▸ **WHAT YOU HAVE TO DO**
Among the entries that follow, count the lines that contain the word "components" and say how many there are, writing nothing else.
== INFORMATION GIVEN ==
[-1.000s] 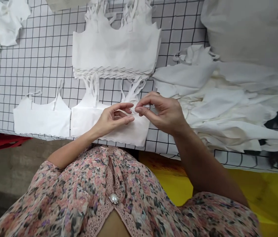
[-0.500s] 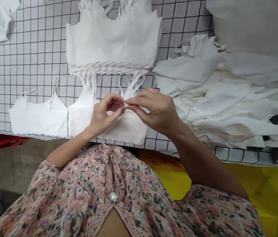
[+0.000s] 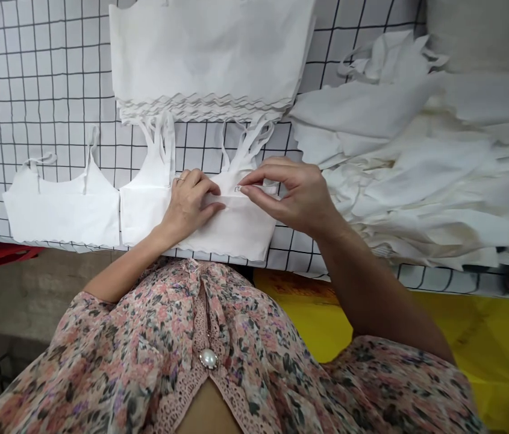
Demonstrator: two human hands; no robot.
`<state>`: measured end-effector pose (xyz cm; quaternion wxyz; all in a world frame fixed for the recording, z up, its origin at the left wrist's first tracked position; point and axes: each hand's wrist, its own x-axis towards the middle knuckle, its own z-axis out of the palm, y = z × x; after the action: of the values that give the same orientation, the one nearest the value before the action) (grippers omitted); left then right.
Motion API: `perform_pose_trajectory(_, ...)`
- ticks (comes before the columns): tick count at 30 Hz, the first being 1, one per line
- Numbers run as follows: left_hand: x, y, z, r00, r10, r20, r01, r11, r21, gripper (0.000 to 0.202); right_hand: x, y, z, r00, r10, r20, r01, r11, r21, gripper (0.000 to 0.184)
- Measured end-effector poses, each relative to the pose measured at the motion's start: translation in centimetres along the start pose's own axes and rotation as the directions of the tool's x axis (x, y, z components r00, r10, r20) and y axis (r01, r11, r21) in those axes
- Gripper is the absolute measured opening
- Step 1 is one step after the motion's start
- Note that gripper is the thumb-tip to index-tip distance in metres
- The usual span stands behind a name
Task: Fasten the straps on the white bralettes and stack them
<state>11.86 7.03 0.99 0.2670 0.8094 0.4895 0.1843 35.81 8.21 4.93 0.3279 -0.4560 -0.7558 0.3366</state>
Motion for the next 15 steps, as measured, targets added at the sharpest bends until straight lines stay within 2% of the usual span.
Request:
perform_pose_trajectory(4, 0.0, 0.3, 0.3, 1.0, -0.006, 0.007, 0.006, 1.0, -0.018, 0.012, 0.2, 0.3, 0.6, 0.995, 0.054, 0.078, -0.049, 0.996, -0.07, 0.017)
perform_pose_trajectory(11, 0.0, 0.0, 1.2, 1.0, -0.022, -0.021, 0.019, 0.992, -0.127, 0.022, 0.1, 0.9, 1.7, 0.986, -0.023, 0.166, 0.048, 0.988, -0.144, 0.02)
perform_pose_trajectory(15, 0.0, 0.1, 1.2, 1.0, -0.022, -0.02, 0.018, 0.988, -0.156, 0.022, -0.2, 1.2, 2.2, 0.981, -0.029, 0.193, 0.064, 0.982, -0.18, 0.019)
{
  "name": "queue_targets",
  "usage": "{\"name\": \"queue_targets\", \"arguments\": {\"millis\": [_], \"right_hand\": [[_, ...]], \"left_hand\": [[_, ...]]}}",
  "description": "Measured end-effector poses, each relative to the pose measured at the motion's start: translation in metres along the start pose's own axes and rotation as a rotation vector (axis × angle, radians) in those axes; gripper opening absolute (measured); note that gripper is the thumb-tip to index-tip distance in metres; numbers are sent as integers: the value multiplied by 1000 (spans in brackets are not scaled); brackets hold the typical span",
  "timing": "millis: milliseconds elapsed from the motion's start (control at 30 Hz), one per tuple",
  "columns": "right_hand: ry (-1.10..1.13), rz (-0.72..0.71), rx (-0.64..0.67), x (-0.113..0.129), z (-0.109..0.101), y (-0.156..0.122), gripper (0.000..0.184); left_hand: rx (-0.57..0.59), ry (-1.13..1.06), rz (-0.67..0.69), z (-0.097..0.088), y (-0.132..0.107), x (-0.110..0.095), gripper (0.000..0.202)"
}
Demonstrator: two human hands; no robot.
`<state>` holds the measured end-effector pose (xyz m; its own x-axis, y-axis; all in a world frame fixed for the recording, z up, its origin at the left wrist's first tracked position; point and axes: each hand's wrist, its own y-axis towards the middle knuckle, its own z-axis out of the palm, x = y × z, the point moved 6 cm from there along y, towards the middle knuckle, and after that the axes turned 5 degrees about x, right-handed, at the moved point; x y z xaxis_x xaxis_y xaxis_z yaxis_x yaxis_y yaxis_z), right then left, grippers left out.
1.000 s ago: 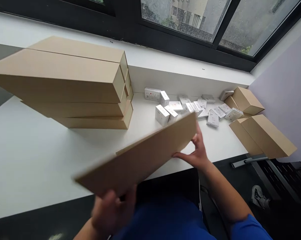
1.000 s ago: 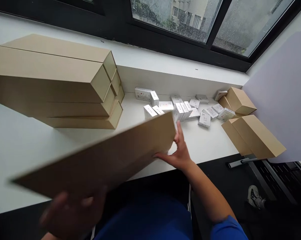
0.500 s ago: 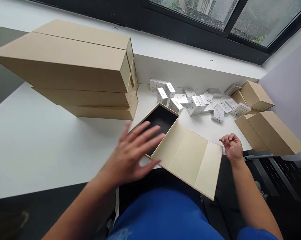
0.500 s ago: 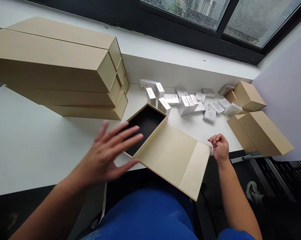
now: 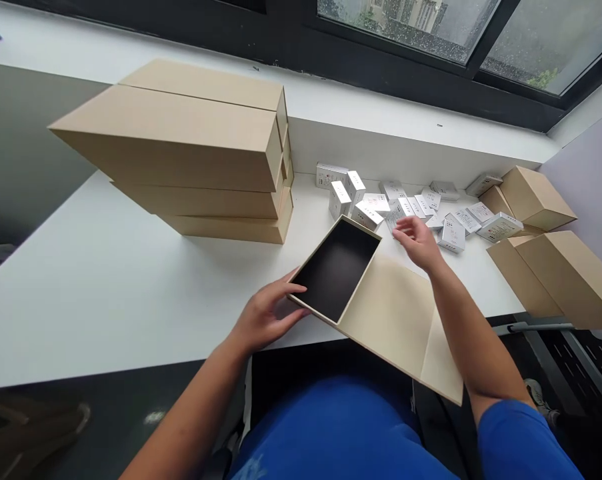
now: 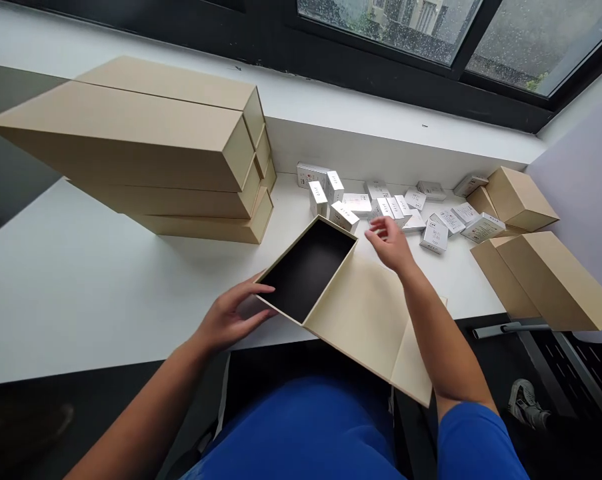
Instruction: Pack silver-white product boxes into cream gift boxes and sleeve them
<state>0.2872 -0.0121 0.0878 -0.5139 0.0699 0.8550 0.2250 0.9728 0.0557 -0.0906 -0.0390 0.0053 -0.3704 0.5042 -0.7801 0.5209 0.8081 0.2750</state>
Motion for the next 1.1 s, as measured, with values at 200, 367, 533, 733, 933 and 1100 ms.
{"name": "queue_targets", "arguments": {"millis": [200,367,533,733,933,1100], "right_hand": [[-315,122,109,18,45,55,49],[-501,86,16,13,37,60,27],[-273,-110,-295,23,6,30,36],[-54,-384,-531,44,-12,-17,40],[41,-355,-617,33,-13,-44,39],[94,-294,-598,20,-2,-45,39]], "left_hand": [[109,-32,144,23,-6,-21,36],[166,-212,37,12,6,-23,73],[-40,-130,-24,-4,90,-36,54],[-97,-27,-236,31,208,0,111],[-42,-131,-452,51,241,41,107],[-209,49,-403,40,228,16,82]]}}
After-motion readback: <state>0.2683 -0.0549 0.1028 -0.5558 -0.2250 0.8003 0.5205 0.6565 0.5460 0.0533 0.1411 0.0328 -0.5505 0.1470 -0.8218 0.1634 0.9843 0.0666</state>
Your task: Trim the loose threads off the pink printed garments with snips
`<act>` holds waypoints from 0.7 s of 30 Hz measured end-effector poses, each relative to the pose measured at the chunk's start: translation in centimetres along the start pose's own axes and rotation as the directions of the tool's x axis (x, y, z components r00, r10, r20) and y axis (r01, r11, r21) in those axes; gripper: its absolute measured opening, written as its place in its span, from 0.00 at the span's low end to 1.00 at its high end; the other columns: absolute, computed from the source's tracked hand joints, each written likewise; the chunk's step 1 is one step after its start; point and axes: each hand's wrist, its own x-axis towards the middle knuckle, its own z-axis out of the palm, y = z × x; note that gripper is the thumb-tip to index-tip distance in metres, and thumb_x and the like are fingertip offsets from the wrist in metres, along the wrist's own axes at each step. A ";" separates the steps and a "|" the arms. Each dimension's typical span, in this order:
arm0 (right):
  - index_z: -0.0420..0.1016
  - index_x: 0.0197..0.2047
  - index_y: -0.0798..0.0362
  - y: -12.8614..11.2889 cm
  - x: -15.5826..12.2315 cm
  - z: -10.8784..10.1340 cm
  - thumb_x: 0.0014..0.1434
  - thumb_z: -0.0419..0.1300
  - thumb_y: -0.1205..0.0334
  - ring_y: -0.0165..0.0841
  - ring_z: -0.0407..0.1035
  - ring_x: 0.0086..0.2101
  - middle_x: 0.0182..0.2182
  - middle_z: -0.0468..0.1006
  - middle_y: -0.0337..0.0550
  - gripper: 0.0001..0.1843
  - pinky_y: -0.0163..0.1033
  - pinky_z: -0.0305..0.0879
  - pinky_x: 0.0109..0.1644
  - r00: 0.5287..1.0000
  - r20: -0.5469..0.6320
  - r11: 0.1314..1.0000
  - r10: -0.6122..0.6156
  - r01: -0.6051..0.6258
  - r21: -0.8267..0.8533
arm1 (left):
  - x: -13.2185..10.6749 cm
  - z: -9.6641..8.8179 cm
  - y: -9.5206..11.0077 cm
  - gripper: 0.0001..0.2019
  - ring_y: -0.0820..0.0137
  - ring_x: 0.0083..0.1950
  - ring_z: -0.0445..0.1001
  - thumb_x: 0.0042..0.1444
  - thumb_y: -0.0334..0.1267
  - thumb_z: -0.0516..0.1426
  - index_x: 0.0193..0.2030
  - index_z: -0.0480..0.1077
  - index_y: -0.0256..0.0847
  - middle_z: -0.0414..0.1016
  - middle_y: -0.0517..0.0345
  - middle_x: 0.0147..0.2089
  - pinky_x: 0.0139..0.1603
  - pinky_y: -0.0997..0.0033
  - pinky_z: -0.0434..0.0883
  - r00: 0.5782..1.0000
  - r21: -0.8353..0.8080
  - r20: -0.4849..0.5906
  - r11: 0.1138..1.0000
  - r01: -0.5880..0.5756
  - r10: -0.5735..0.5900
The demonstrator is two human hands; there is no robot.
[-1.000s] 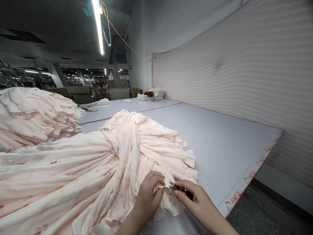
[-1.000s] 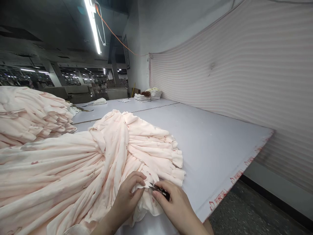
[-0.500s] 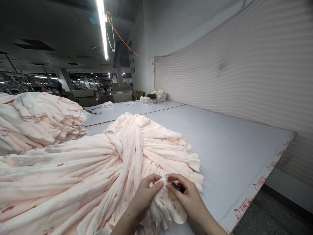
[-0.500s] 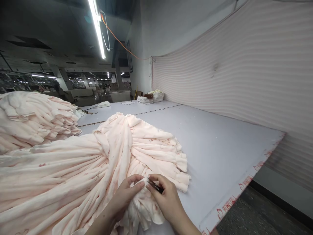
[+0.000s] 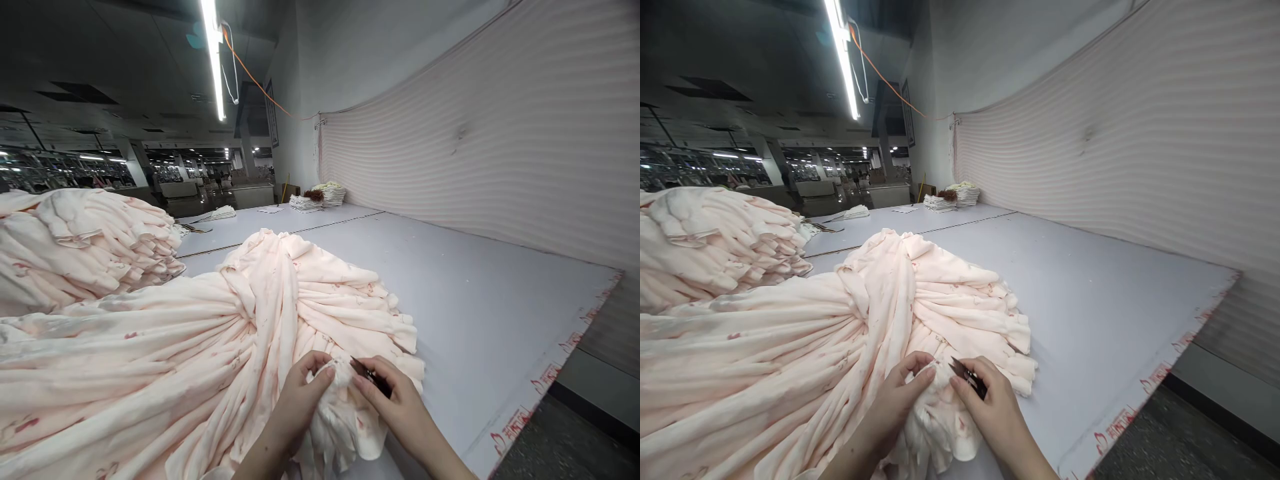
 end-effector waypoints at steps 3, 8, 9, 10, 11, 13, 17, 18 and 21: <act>0.77 0.39 0.52 -0.1 -0.1 -0.2 0.56 0.58 0.54 0.39 0.70 0.37 0.34 0.77 0.43 0.13 0.39 0.63 0.40 0.996 0.076 0.999 0.049 -0.050 0.012 | 0.0 0.0 -0.1 0.09 0.71 0.38 0.66 0.53 0.42 0.58 0.38 0.68 0.41 0.69 0.62 0.35 0.42 0.73 0.63 0.999 -0.002 0.032 1.000 0.000 0.000; 0.79 0.36 0.54 -0.3 0.9 0.2 0.56 0.58 0.54 0.39 0.70 0.35 0.32 0.79 0.44 0.13 0.39 0.64 0.38 0.985 0.155 0.991 0.078 -0.094 0.099 | -0.2 0.4 0.8 0.06 0.69 0.41 0.66 0.53 0.40 0.57 0.35 0.70 0.39 0.70 0.61 0.35 0.44 0.73 0.62 0.994 0.060 0.099 0.997 -0.041 0.035; 0.79 0.35 0.54 -0.3 1.0 0.2 0.56 0.58 0.54 0.39 0.70 0.35 0.31 0.79 0.44 0.14 0.39 0.64 0.37 0.983 0.165 0.989 0.083 -0.102 0.106 | -0.2 0.4 0.9 0.06 0.69 0.40 0.66 0.54 0.39 0.57 0.34 0.70 0.39 0.70 0.61 0.34 0.43 0.73 0.62 0.994 0.068 0.108 0.997 -0.041 0.034; 0.79 0.35 0.54 -0.4 1.1 0.1 0.55 0.58 0.54 0.39 0.70 0.35 0.31 0.79 0.44 0.14 0.39 0.64 0.37 0.982 0.173 0.988 0.081 -0.102 0.117 | -0.1 0.4 1.1 0.06 0.70 0.40 0.65 0.53 0.39 0.57 0.34 0.70 0.39 0.69 0.61 0.34 0.43 0.74 0.62 0.993 0.077 0.116 0.996 -0.042 0.033; 0.79 0.36 0.54 -0.4 1.2 -0.1 0.55 0.58 0.54 0.39 0.70 0.36 0.33 0.79 0.44 0.14 0.39 0.64 0.38 0.981 0.182 0.987 0.074 -0.098 0.128 | 0.0 0.3 1.2 0.06 0.70 0.39 0.65 0.53 0.39 0.57 0.34 0.70 0.39 0.69 0.62 0.33 0.43 0.74 0.62 0.992 0.085 0.125 0.996 -0.041 0.030; 0.79 0.38 0.54 -0.5 1.2 -0.5 0.55 0.59 0.55 0.40 0.70 0.38 0.34 0.79 0.44 0.13 0.39 0.64 0.41 0.981 0.184 0.986 0.062 -0.088 0.138 | 0.2 0.1 1.3 0.06 0.71 0.38 0.64 0.53 0.39 0.57 0.34 0.70 0.39 0.68 0.62 0.32 0.42 0.74 0.61 0.991 0.089 0.134 0.996 -0.030 0.018; 0.80 0.33 0.55 -0.6 1.1 -1.3 0.55 0.58 0.55 0.38 0.70 0.34 0.30 0.79 0.43 0.13 0.38 0.64 0.37 0.972 0.221 0.985 0.085 -0.116 0.128 | 0.7 -0.3 1.2 0.08 0.72 0.35 0.64 0.52 0.41 0.58 0.36 0.69 0.39 0.66 0.62 0.32 0.39 0.74 0.62 0.993 0.084 0.106 0.996 0.036 -0.045; 0.80 0.33 0.55 -0.6 1.1 -1.5 0.55 0.58 0.55 0.37 0.70 0.34 0.29 0.78 0.43 0.13 0.37 0.64 0.36 0.970 0.229 0.984 0.084 -0.116 0.132 | 0.8 -0.3 1.2 0.08 0.72 0.35 0.64 0.51 0.41 0.58 0.36 0.69 0.39 0.66 0.63 0.32 0.38 0.74 0.61 0.993 0.093 0.103 0.995 0.047 -0.057; 0.80 0.33 0.55 -0.7 1.2 -1.5 0.54 0.59 0.55 0.37 0.69 0.34 0.28 0.78 0.42 0.13 0.37 0.64 0.37 0.971 0.232 0.985 0.064 -0.099 0.140 | 0.8 -0.1 1.5 0.08 0.71 0.36 0.63 0.50 0.41 0.59 0.35 0.70 0.39 0.65 0.63 0.32 0.39 0.74 0.61 0.991 0.129 0.111 0.990 0.058 -0.073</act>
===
▸ **EXERCISE OUTPUT**
2